Information shown: Begin

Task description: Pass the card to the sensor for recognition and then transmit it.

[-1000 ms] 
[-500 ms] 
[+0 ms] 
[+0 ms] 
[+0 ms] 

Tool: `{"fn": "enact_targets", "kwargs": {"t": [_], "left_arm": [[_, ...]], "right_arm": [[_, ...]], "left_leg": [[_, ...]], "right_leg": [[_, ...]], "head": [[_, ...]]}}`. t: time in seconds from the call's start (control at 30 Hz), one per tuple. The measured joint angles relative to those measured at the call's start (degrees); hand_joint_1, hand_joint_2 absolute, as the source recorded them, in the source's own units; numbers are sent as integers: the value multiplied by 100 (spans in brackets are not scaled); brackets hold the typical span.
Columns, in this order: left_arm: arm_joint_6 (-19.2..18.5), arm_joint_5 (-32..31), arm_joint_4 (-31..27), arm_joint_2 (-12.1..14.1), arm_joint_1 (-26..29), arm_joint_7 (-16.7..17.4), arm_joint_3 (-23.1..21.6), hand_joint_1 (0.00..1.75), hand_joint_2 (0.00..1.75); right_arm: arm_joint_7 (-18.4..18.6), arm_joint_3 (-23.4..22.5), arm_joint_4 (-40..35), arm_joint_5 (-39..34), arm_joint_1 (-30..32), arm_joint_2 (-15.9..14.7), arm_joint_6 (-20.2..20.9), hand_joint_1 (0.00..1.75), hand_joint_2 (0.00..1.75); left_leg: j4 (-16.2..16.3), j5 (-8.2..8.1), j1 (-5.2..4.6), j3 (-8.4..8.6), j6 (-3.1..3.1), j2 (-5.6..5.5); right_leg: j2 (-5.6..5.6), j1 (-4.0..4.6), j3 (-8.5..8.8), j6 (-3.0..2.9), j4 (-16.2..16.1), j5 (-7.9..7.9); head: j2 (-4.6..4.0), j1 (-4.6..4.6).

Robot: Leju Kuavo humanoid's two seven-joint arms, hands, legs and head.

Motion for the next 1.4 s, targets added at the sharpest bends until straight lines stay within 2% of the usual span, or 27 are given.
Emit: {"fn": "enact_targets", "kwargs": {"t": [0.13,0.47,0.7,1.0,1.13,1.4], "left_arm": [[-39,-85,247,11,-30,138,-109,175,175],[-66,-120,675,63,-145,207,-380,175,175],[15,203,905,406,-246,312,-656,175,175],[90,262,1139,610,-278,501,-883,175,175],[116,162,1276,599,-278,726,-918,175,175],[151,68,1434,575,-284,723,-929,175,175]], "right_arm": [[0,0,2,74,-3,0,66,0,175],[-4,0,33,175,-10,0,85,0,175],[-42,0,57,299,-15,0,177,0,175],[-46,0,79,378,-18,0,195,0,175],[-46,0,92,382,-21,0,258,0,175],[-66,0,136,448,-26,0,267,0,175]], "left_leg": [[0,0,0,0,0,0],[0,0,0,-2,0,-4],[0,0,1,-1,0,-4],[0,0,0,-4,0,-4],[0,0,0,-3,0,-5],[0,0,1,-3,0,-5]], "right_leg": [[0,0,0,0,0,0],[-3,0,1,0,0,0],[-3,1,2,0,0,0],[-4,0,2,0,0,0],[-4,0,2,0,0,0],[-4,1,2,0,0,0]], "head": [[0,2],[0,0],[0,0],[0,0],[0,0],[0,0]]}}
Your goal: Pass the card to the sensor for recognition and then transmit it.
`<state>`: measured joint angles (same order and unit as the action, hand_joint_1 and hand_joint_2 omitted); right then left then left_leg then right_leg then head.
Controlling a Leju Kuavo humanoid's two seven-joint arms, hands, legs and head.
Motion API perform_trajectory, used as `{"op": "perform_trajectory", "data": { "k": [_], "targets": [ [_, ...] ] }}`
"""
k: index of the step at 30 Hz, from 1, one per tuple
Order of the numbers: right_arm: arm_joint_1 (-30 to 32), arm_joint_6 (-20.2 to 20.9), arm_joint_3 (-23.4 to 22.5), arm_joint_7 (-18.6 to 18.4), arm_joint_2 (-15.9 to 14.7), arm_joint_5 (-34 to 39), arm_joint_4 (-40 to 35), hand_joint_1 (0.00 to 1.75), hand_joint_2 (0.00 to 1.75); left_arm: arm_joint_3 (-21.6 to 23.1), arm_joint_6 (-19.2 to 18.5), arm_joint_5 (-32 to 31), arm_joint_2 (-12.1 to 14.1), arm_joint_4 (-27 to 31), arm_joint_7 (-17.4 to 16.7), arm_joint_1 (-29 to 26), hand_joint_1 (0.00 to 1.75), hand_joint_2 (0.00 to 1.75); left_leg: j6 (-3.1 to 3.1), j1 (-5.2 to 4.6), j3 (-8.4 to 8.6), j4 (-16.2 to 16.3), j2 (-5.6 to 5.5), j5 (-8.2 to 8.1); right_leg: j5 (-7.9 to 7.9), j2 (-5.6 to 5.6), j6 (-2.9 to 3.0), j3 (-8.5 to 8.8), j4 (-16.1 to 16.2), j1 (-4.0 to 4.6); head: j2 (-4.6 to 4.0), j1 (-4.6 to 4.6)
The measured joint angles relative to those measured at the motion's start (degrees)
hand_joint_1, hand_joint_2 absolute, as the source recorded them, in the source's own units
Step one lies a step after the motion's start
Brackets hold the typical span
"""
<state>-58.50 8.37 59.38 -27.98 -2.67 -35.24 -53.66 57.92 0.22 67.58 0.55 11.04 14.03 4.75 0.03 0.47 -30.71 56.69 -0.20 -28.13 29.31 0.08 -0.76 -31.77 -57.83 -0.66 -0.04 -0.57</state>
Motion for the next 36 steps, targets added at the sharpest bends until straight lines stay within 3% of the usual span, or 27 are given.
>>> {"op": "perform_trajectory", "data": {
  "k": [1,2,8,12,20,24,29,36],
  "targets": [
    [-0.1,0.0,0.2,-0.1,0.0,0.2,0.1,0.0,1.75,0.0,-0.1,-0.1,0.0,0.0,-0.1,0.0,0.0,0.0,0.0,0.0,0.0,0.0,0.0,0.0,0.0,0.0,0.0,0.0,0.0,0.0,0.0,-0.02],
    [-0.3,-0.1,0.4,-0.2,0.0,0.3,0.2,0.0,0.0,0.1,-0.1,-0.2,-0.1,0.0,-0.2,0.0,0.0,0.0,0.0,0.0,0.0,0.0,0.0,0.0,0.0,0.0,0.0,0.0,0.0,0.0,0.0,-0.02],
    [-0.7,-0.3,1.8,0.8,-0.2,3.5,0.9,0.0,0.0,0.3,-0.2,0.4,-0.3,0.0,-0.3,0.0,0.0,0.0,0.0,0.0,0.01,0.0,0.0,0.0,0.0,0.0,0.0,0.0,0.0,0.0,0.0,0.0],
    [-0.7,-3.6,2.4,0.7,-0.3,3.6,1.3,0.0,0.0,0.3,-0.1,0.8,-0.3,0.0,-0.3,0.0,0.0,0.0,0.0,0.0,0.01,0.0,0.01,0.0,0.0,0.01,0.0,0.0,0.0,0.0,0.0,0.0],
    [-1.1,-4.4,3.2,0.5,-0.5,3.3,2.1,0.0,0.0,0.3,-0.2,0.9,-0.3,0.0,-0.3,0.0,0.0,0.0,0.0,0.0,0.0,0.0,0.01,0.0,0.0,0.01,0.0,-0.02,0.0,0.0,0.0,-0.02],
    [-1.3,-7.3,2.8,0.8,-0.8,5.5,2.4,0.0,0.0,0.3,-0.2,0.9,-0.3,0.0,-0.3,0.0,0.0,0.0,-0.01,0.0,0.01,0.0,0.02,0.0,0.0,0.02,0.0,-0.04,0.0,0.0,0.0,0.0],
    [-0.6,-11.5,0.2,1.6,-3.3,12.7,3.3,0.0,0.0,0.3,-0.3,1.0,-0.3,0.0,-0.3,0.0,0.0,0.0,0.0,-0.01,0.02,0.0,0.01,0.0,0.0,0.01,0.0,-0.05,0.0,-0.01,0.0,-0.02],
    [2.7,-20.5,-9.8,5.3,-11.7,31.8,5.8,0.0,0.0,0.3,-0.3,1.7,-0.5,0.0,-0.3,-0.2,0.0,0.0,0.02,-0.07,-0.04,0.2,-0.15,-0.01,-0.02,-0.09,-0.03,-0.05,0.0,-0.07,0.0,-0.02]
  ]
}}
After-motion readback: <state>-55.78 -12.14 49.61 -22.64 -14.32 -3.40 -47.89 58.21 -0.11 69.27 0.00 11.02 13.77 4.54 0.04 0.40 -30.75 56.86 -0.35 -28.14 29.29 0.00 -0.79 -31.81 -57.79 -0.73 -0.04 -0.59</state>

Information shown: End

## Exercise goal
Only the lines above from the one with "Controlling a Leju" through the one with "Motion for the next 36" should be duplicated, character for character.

## Solved exercise
Controlling a Leju Kuavo humanoid's two seven-joint arms, hands, legs and head.
Motion API perform_trajectory, used as `{"op": "perform_trajectory", "data": { "k": [_], "targets": [ [_, ...] ] }}`
"""
k: index of the step at 30 Hz, from 1, one per tuple
Order of the numbers: right_arm: arm_joint_1 (-30 to 32), arm_joint_6 (-20.2 to 20.9), arm_joint_3 (-23.4 to 22.5), arm_joint_7 (-18.6 to 18.4), arm_joint_2 (-15.9 to 14.7), arm_joint_5 (-34 to 39), arm_joint_4 (-40 to 35), hand_joint_1 (0.00 to 1.75), hand_joint_2 (0.00 to 1.75); left_arm: arm_joint_3 (-21.6 to 23.1), arm_joint_6 (-19.2 to 18.5), arm_joint_5 (-32 to 31), arm_joint_2 (-12.1 to 14.1), arm_joint_4 (-27 to 31), arm_joint_7 (-17.4 to 16.7), arm_joint_1 (-29 to 26), hand_joint_1 (0.00 to 1.75), hand_joint_2 (0.00 to 1.75); left_leg: j6 (-3.1 to 3.1), j1 (-5.2 to 4.6), j3 (-8.4 to 8.6), j4 (-16.2 to 16.3), j2 (-5.6 to 5.5), j5 (-8.2 to 8.1); right_leg: j5 (-7.9 to 7.9), j2 (-5.6 to 5.6), j6 (-2.9 to 3.0), j3 (-8.5 to 8.8), j4 (-16.1 to 16.2), j1 (-4.0 to 4.6); head: j2 (-4.6 to 4.0), j1 (-4.6 to 4.6)
The measured joint angles relative to those measured at the motion's start (degrees)
hand_joint_1, hand_joint_2 absolute, as the source recorded them, in the source's own units
Step one lies a step after the motion's start
Brackets hold the typical span
"""
<state>-58.50 8.37 59.38 -27.98 -2.67 -35.24 -53.66 57.92 0.22 67.58 0.55 11.04 14.03 4.75 0.03 0.47 -30.71 56.69 -0.20 -28.13 29.31 0.08 -0.76 -31.77 -57.83 -0.66 -0.04 -0.57</state>
Motion for the next 36 steps, targets added at the sharpest bends until straight lines stay within 3% of the usual span, or 27 are given.

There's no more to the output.